The popular belief is that Mr Rao kept debating about the desirability of a nuclear test throughout his time as PM, primarily because of the constant prodding by both Dr R Chidambaram and Dr APJ Abdul Kalam. According to that school of thought, Rao was very much on the verge of a test in 1995, when the then US Ambassador, Frank Wisner confronted him with some satellite photographs to show certain activities in Pokhran and warned him of sweeping economic sanctions in the event of a test. President Clinton is said to have spoken personally to Mr Rao, to dissuade him from testing in 1995.
However, the account of the events of that time indicate that he had no intention to test in 1995, though he had asked Dr Chidambaram and Dr Kalam to keep everything in readiness to carry out the tests in the shortest possible time. In 1995, one of the shafts, which was opened for preparation, was found to be filled up with water three fourths of the way to the top. The unusual activity that the US satellite picked up in November 1995, was the repair work that was undertaken at that time. Mr Rao’s reply to Wisner was that he should tell his President “I always keep my word.” It is believed that he never cleared the tests.
In March 1999, I had two long conversations with Rao at Washington airport on his way to Boston and back. He was weak, but his memory and mind were as sharp as ever. He was in a contemplative mood and appeared to be ready to open his heart. An opportunity presented itself, when he asked me how the American reaction was to the tests. I asked him whether he had stopped the tests in 1995 after President Clinton spoke to him. His reply was clear and sharp. He said there was no truth in that story and that he had decided in 1994 that India did not need nuclear tests. Somewhat taken aback, I prodded him further. He explained that his meeting with President Clinton in 1994 was decisive in this matter. He said that, for the first time, the US had agreed to move decisively to reduce and eliminate nuclear weapons and he, in turn, agreed not to test.

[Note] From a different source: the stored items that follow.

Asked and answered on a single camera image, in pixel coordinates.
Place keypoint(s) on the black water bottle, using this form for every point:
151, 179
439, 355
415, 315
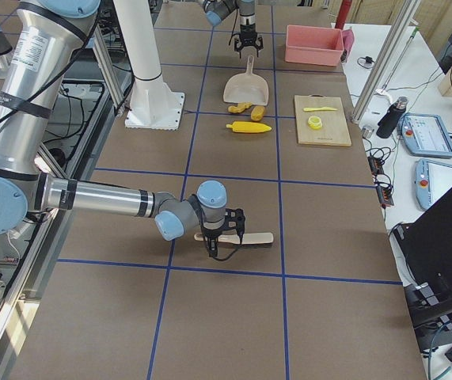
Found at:
389, 121

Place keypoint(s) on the near teach pendant tablet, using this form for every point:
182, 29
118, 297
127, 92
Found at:
432, 180

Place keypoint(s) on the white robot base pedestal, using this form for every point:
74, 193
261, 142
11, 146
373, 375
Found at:
153, 105

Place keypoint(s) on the metal reacher grabber tool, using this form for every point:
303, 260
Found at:
382, 90

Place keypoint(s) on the brown toy potato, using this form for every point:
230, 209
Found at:
257, 113

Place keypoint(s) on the beige plastic dustpan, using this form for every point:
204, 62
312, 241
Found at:
247, 87

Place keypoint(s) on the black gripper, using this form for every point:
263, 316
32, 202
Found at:
246, 31
210, 234

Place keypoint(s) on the aluminium frame post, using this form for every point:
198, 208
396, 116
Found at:
388, 49

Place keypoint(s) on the far teach pendant tablet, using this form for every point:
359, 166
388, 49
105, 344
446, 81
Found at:
425, 135

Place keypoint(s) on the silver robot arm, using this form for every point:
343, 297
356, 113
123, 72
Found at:
217, 11
53, 35

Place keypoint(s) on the pink plastic bin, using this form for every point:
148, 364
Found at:
313, 45

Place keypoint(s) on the yellow toy corn cob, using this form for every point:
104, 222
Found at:
247, 127

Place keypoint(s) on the tan toy ginger root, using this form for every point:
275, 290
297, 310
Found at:
239, 107

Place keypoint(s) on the bamboo cutting board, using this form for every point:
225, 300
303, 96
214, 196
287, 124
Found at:
335, 128

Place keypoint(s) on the beige hand brush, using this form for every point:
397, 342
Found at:
248, 239

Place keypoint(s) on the teach pendant tablet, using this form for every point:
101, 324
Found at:
432, 180
425, 135

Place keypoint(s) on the red cylinder bottle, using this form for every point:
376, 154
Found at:
343, 14

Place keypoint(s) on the yellow plastic toy knife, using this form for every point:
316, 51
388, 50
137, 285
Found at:
319, 109

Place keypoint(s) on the yellow toy lemon slice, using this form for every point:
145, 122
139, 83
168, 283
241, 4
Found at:
315, 122

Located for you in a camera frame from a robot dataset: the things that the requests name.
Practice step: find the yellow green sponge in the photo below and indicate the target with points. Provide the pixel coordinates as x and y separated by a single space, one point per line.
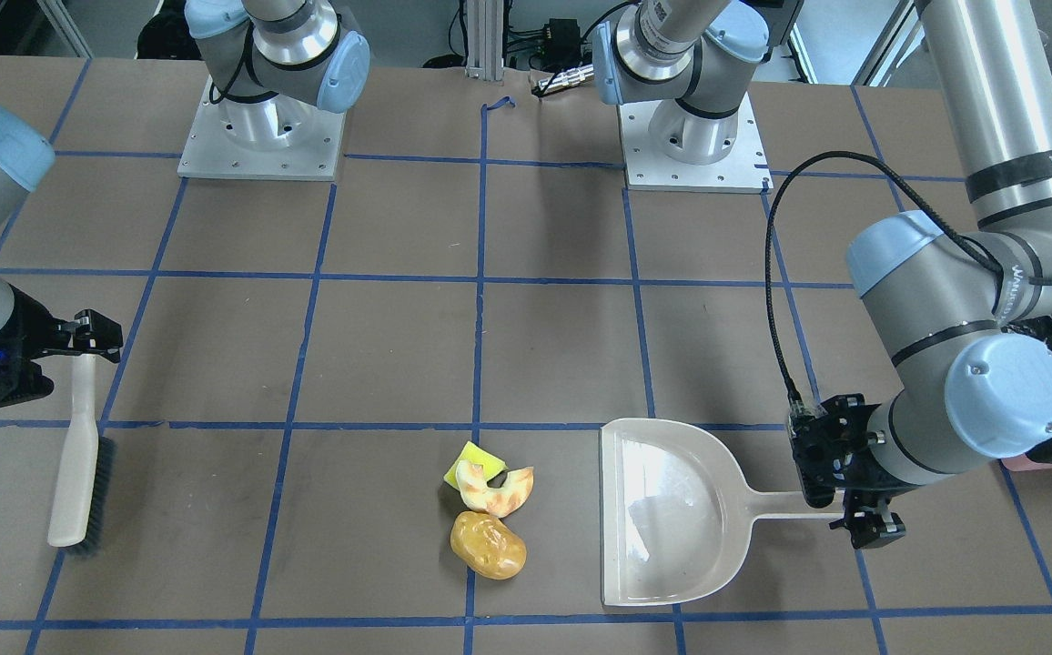
491 466

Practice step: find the orange toy potato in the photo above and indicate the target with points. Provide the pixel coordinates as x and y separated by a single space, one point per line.
487 545

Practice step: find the beige plastic dustpan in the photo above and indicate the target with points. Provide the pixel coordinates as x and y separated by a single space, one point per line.
677 513

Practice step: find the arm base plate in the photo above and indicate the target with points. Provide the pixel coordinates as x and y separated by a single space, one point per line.
667 149
279 139

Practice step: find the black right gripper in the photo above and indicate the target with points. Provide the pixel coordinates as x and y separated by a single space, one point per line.
28 329

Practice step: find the beige hand brush black bristles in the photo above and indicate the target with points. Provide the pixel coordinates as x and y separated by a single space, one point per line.
78 510

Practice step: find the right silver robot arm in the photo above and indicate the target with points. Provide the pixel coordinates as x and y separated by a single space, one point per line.
268 61

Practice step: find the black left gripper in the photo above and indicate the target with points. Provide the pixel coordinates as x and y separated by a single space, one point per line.
854 459

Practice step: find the aluminium frame post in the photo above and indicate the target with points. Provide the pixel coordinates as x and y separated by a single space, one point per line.
484 40

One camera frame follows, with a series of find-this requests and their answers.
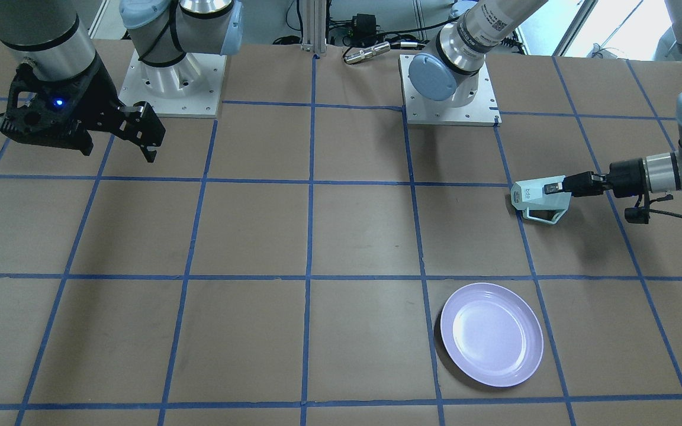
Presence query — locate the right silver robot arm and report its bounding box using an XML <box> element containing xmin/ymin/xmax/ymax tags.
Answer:
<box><xmin>0</xmin><ymin>1</ymin><xmax>243</xmax><ymax>163</ymax></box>

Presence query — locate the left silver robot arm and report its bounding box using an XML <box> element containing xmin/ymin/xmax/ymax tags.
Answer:
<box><xmin>401</xmin><ymin>1</ymin><xmax>682</xmax><ymax>198</ymax></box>

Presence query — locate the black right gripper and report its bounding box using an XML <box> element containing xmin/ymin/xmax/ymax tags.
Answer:
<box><xmin>0</xmin><ymin>54</ymin><xmax>166</xmax><ymax>163</ymax></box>

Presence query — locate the silver cable connector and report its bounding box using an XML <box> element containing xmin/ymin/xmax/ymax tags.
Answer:
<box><xmin>343</xmin><ymin>41</ymin><xmax>391</xmax><ymax>65</ymax></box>

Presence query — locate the lavender plastic plate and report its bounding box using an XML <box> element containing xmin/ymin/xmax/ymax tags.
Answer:
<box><xmin>439</xmin><ymin>282</ymin><xmax>544</xmax><ymax>388</ymax></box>

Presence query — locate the black power adapter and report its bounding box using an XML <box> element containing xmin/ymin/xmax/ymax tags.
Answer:
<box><xmin>350</xmin><ymin>14</ymin><xmax>377</xmax><ymax>41</ymax></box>

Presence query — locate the aluminium frame post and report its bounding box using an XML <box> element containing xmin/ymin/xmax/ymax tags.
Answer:
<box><xmin>296</xmin><ymin>1</ymin><xmax>330</xmax><ymax>59</ymax></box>

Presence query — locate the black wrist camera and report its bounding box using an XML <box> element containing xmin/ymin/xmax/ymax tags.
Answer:
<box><xmin>623</xmin><ymin>191</ymin><xmax>674</xmax><ymax>224</ymax></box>

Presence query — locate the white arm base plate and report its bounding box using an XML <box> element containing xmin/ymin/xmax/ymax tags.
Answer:
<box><xmin>400</xmin><ymin>54</ymin><xmax>503</xmax><ymax>126</ymax></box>
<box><xmin>119</xmin><ymin>52</ymin><xmax>229</xmax><ymax>118</ymax></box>

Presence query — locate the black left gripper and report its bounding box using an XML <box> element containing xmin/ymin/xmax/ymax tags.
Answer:
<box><xmin>543</xmin><ymin>159</ymin><xmax>646</xmax><ymax>198</ymax></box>

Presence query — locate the mint green geometric cup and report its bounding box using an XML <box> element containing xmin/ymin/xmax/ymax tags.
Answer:
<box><xmin>510</xmin><ymin>175</ymin><xmax>571</xmax><ymax>225</ymax></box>

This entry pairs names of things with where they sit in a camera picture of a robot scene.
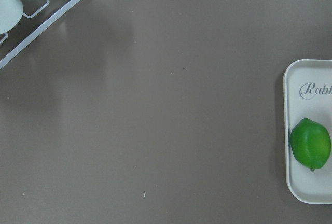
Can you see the white wire cup rack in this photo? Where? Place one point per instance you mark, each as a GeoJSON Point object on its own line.
{"type": "Point", "coordinates": [37, 16]}

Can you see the cream rabbit tray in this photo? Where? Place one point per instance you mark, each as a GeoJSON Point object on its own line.
{"type": "Point", "coordinates": [307, 94]}

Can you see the green lime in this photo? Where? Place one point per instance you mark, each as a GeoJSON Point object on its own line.
{"type": "Point", "coordinates": [310, 143]}

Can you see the pale green cup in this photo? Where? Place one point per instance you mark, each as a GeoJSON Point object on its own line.
{"type": "Point", "coordinates": [11, 13]}

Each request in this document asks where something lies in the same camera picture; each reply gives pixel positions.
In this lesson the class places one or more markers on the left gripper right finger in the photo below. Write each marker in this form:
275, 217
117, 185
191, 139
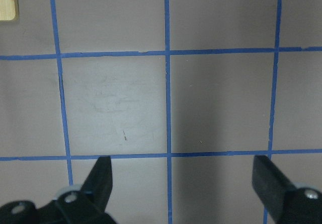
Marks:
284, 201

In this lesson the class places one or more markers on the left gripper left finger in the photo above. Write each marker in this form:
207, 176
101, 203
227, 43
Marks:
97, 188

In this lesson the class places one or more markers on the wooden mug tree stand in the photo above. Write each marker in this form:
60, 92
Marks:
9, 10

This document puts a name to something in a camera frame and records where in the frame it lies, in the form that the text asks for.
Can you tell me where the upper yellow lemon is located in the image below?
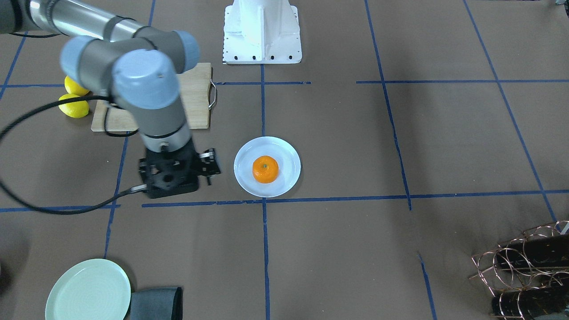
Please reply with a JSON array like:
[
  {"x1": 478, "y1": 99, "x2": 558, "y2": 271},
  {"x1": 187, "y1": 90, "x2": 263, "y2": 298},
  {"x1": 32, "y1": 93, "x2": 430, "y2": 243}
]
[{"x1": 64, "y1": 76, "x2": 91, "y2": 96}]

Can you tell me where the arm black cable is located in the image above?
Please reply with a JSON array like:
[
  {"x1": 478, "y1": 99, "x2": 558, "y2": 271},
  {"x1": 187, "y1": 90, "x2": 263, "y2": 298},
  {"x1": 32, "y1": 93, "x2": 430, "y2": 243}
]
[{"x1": 0, "y1": 96, "x2": 149, "y2": 216}]

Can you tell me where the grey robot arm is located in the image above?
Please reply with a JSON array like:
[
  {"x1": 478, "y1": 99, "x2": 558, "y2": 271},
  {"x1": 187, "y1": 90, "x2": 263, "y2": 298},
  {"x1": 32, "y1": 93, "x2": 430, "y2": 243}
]
[{"x1": 1, "y1": 0, "x2": 220, "y2": 190}]

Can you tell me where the lower yellow lemon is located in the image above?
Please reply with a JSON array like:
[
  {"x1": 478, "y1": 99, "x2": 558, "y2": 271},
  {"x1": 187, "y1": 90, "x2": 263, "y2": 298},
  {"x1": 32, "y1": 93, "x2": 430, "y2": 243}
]
[{"x1": 59, "y1": 100, "x2": 90, "y2": 118}]

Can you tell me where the light blue plate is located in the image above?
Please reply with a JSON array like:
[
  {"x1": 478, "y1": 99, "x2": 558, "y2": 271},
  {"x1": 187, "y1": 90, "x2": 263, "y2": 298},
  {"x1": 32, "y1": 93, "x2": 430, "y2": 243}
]
[{"x1": 233, "y1": 136, "x2": 301, "y2": 198}]

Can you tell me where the light green plate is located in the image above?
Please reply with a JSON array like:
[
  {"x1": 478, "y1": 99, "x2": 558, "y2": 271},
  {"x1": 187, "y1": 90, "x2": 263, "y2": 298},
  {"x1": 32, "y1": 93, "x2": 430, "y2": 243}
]
[{"x1": 44, "y1": 259, "x2": 131, "y2": 320}]

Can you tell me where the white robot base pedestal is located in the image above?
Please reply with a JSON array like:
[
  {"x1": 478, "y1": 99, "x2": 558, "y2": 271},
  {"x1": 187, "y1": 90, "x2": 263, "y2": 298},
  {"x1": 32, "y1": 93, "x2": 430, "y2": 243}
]
[{"x1": 222, "y1": 0, "x2": 303, "y2": 65}]

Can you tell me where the orange mandarin fruit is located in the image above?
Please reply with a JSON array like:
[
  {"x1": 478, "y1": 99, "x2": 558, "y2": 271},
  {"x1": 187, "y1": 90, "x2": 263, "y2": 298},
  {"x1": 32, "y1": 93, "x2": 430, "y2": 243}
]
[{"x1": 252, "y1": 155, "x2": 279, "y2": 184}]

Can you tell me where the yellow lemon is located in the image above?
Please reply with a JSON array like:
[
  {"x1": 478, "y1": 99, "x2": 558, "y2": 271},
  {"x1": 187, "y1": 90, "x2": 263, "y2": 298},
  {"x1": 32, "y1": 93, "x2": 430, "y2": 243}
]
[
  {"x1": 59, "y1": 100, "x2": 90, "y2": 118},
  {"x1": 64, "y1": 76, "x2": 91, "y2": 96}
]

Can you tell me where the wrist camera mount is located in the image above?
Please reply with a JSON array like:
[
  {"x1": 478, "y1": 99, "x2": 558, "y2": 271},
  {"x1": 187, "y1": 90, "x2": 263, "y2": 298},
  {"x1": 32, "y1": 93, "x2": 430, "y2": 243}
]
[{"x1": 139, "y1": 148, "x2": 200, "y2": 199}]

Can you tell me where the folded grey cloth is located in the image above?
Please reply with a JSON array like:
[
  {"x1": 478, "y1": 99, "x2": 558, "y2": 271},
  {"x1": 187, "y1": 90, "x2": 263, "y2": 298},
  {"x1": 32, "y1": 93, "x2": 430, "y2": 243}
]
[{"x1": 129, "y1": 286, "x2": 183, "y2": 320}]

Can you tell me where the copper wire bottle rack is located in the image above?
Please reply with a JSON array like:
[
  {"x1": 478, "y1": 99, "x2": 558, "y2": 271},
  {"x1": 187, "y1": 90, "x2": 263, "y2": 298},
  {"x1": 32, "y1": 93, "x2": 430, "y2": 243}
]
[{"x1": 471, "y1": 220, "x2": 569, "y2": 320}]

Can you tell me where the bamboo cutting board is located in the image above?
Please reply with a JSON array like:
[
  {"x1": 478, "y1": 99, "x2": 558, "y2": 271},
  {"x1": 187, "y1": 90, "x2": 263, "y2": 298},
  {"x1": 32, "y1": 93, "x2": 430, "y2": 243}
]
[{"x1": 91, "y1": 63, "x2": 217, "y2": 133}]

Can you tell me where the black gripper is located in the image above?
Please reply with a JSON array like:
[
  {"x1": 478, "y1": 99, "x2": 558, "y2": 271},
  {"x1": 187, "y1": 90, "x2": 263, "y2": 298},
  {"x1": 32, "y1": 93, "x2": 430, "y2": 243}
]
[{"x1": 177, "y1": 139, "x2": 221, "y2": 185}]

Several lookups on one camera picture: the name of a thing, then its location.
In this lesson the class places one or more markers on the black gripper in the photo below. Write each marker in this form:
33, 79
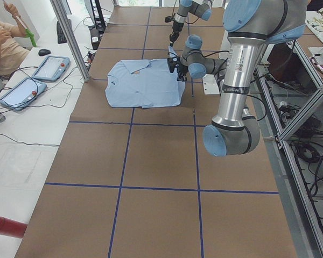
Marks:
181, 68
175, 28

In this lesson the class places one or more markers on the light blue t-shirt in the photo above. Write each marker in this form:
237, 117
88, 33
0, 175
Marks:
143, 83

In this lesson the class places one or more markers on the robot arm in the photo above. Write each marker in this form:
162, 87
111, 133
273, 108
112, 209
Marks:
251, 27
203, 11

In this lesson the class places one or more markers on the black keyboard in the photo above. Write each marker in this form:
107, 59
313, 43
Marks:
61, 38

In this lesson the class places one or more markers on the far blue teach pendant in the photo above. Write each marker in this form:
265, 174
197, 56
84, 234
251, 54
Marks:
51, 69

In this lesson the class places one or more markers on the blue teach pendant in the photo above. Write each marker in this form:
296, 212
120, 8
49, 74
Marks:
23, 94
51, 69

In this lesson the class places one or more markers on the black computer mouse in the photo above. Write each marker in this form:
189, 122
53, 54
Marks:
44, 52

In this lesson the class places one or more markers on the near blue teach pendant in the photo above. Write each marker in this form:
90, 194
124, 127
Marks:
23, 94

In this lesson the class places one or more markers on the seated person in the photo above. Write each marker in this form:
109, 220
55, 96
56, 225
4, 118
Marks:
12, 54

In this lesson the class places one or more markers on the red cylinder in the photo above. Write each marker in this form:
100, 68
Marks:
12, 228

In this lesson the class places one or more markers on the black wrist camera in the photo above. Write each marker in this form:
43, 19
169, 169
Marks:
169, 19
172, 63

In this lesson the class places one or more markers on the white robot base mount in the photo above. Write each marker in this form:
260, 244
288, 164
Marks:
210, 86

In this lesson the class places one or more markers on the aluminium frame rack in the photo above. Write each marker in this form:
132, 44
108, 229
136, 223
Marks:
289, 96

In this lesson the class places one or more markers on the aluminium frame post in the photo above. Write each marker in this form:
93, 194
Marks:
61, 15

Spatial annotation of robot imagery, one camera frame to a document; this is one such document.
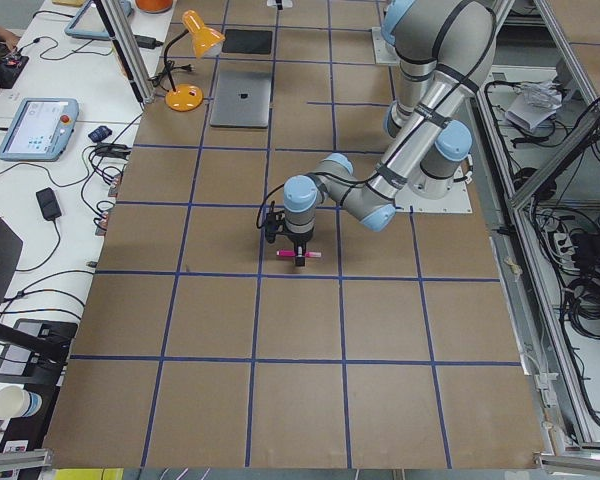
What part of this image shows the silver laptop notebook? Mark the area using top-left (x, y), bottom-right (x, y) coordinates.
top-left (210, 69), bottom-right (272, 129)

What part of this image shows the aluminium side frame rail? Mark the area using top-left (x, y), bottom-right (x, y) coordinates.
top-left (469, 0), bottom-right (600, 469)

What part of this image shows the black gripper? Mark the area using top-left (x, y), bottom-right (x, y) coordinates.
top-left (283, 229), bottom-right (314, 267)

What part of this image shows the black mousepad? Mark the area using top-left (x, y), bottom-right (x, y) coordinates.
top-left (222, 29), bottom-right (273, 55)

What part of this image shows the paper cup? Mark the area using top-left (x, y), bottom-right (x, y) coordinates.
top-left (0, 385), bottom-right (43, 420)

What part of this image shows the pink highlighter pen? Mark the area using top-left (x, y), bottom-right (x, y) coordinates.
top-left (276, 250), bottom-right (322, 259)

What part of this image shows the teach pendant tablet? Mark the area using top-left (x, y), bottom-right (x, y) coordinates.
top-left (0, 98), bottom-right (80, 162)

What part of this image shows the orange desk lamp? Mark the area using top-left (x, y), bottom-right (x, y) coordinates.
top-left (162, 10), bottom-right (226, 113)

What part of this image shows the black power adapter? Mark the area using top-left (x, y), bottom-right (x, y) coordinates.
top-left (36, 188), bottom-right (62, 221)

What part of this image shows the aluminium frame post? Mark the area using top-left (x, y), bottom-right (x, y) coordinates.
top-left (94, 0), bottom-right (154, 105)

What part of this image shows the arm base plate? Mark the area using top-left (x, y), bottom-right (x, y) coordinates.
top-left (371, 27), bottom-right (400, 66)
top-left (395, 166), bottom-right (473, 214)

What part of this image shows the black monitor stand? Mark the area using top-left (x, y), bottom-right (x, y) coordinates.
top-left (0, 217), bottom-right (77, 386)

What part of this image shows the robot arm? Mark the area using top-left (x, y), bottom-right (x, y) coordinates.
top-left (264, 1), bottom-right (498, 266)

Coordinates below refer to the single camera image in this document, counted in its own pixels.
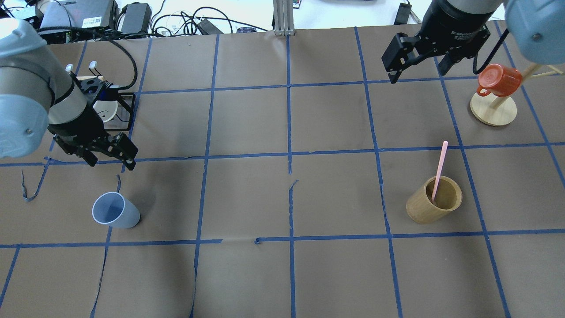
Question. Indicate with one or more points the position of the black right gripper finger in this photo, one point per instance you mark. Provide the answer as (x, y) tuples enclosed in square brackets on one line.
[(395, 57), (445, 65)]

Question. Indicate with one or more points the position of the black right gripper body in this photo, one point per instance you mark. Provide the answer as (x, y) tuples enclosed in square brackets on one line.
[(457, 27)]

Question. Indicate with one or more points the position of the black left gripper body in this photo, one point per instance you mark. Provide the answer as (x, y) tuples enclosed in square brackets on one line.
[(76, 125)]

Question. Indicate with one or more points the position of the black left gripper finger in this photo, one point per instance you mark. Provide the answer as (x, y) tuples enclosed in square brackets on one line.
[(126, 151), (88, 157)]

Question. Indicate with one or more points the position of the light blue plastic cup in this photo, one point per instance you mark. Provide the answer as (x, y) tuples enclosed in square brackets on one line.
[(113, 209)]

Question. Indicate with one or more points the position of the pink chopstick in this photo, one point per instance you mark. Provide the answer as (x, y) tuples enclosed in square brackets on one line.
[(440, 166)]

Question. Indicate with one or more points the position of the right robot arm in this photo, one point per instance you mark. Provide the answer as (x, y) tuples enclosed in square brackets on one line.
[(537, 26)]

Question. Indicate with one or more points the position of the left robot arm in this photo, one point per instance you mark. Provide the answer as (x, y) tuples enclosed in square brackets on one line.
[(37, 95)]

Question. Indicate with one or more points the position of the white cup on rack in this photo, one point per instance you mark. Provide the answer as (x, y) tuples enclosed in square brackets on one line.
[(106, 110)]

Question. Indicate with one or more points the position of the bamboo chopstick holder cup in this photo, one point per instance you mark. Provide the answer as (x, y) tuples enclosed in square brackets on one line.
[(424, 206)]

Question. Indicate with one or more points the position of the red mug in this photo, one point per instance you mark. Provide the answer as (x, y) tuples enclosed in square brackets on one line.
[(499, 80)]

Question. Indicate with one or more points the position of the grey electronics box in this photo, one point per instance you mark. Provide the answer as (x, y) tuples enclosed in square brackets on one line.
[(90, 14)]

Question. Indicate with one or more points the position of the black power adapter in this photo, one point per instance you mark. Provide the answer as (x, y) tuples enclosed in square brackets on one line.
[(135, 18)]

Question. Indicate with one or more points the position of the black wire cup rack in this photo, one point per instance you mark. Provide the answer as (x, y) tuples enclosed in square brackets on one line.
[(121, 110)]

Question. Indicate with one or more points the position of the aluminium frame post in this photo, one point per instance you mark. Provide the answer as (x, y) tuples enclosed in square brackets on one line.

This appeared too simplistic an explanation to me and I told him that subsequently, the US had declined a proposal from us, that India and the US should make such a declaration in the UN. The US had informed us in New York that any bilateral understanding of this nature could not be brought into the multilateral fora. At this point, Mr Rao changed the subject and refused to be dragged into any further discussion on the subject.
As for the word Mr Rao had given to President Clinton in 1994, the details have gone to the grave with him. Interestingly, in our many conversations with the Americans after the tests, no one mentioned the commitment given by Mr Rao. He must have been disappointed that a very significant initiative he took to fix the non-proliferation issue with the US without testing did not fructify.
At 100, the Rao legacy lives on, but not entirely in accordance with his own wisdom and vision. The present leadership is engaged in tackling the same issues in the changed world, while assigning Mr Rao’s place in the annals of India.
TP Sreenivasan is a former Ambassador of India and a member of the National Security Advisory Board and presently the DG of the Kerala International Centre. He has nearly 20 years of experience in multilateral diplomacy and has represented India at a number of international conferences organised by the UN, the Commonwealth and the NAM. He has chaired several UN Committees and Conferences.